Below this line is the material. Write out only its lines from the one containing "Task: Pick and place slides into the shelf" through the one containing "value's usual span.", both kept, exactly.

DATA TO EXAMINE:
# # # #

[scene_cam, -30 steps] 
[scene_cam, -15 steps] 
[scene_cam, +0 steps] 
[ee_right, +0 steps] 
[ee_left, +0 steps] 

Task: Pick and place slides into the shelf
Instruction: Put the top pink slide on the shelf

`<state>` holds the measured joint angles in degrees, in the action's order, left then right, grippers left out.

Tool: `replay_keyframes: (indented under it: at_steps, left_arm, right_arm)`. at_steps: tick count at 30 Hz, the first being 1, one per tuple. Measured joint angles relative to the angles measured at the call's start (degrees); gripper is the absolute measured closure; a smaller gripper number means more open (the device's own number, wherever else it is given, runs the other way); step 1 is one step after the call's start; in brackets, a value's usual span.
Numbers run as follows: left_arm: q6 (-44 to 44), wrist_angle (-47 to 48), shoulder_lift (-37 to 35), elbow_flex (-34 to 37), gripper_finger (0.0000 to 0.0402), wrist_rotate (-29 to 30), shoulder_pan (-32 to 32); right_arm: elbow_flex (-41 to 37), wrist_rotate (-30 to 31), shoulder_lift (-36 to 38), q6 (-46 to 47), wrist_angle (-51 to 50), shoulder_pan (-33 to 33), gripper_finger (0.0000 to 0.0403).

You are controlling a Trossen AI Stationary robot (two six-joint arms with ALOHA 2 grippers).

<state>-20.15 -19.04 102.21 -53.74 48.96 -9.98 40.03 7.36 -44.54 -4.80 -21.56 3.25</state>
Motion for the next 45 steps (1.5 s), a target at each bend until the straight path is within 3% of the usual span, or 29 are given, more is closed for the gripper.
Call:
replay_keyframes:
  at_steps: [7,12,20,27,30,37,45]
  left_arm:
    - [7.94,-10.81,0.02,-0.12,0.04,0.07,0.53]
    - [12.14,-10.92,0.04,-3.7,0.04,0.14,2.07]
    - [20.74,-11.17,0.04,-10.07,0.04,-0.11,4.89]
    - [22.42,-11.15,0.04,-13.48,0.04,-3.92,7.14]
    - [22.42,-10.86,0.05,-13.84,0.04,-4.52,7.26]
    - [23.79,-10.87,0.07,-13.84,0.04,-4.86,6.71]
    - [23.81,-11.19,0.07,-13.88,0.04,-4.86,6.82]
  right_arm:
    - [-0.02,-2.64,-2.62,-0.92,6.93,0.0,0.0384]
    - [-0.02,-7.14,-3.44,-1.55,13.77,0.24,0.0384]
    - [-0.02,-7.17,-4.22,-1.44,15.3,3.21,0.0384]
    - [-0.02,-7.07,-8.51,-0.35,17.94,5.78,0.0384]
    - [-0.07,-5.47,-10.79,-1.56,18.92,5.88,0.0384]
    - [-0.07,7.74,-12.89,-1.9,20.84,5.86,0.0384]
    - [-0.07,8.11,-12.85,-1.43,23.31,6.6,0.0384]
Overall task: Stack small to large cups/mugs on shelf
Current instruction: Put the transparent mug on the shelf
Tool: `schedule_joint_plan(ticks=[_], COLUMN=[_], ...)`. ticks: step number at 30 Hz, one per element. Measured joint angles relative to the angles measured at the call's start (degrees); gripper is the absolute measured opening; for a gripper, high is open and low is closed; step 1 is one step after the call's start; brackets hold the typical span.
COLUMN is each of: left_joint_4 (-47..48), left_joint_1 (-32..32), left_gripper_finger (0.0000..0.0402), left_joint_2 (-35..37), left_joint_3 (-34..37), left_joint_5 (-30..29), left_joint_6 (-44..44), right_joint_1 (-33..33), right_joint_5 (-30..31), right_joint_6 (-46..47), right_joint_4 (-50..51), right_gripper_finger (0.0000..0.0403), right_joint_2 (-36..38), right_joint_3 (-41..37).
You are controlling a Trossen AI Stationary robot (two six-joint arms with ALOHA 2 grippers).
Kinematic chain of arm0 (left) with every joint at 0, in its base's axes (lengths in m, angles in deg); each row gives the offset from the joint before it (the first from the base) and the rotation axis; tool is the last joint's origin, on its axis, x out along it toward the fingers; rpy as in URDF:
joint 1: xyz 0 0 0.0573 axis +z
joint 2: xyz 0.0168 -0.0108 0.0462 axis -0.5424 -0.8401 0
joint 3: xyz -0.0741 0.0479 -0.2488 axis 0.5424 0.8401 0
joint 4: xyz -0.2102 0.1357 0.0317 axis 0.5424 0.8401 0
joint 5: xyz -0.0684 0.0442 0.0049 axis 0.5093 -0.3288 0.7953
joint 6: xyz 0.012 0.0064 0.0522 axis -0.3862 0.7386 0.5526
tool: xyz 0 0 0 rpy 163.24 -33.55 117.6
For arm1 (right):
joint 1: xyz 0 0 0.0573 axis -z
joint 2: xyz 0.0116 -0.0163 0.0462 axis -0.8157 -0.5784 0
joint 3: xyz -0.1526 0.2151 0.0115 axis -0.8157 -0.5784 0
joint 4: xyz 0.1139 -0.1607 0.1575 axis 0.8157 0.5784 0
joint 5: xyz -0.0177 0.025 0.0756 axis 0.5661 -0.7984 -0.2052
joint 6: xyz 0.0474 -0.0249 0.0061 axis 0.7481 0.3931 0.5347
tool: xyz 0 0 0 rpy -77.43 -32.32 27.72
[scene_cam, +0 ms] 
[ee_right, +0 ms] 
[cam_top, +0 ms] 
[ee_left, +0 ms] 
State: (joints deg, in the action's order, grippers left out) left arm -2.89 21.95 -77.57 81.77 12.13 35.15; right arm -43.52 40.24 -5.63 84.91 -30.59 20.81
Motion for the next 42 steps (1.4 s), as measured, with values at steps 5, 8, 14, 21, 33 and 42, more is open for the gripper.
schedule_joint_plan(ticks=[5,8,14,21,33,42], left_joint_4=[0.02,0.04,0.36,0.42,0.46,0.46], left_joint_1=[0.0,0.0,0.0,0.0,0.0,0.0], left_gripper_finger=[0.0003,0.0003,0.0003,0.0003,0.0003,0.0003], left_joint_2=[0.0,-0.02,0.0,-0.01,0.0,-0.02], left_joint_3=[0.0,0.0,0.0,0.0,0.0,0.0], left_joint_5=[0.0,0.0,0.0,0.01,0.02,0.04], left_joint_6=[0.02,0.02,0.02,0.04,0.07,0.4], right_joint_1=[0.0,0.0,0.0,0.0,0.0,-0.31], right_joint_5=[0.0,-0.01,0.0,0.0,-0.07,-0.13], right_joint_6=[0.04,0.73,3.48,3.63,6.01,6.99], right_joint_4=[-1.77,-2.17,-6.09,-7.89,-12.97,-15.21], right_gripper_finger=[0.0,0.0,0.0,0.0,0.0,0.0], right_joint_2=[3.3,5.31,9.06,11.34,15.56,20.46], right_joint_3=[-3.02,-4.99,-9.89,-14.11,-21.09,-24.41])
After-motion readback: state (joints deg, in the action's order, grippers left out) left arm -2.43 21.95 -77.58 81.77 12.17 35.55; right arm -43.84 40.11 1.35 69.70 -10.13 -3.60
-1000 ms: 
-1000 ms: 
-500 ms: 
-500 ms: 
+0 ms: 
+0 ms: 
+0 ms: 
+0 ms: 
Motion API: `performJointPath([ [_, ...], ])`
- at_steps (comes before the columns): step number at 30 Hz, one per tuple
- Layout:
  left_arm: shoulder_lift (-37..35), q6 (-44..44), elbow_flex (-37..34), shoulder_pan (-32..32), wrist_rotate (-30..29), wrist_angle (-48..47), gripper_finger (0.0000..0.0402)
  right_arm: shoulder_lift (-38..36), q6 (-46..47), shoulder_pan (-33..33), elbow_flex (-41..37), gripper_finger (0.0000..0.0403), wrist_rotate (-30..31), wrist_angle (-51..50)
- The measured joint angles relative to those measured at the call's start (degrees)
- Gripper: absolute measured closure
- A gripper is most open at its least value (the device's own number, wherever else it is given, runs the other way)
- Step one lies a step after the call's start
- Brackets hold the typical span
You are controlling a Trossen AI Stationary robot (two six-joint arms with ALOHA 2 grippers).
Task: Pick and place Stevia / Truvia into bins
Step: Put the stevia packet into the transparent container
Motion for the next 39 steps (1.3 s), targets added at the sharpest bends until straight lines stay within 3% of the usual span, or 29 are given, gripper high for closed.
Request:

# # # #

EXERCISE ANSWER:
Task: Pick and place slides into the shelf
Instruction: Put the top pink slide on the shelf

`<state>` holds the measured joint angles in degrees, in the action's order, left then right, grippers left out.

Tool: `replay_keyframes: (indented under it: at_steps, left_arm, right_arm)`. at_steps: tick count at 30 Hz, the first being 1, one per tuple. Measured joint angles relative to the angles measured at the call's start (degrees); gripper is the absolute measured closure; a smaller gripper number means more open (the device's own number, wherever else it is given, runs the other way); step 1 is one step after the call's start; in brackets, a value's usual span.

For this exercise, nothing more remains to be given.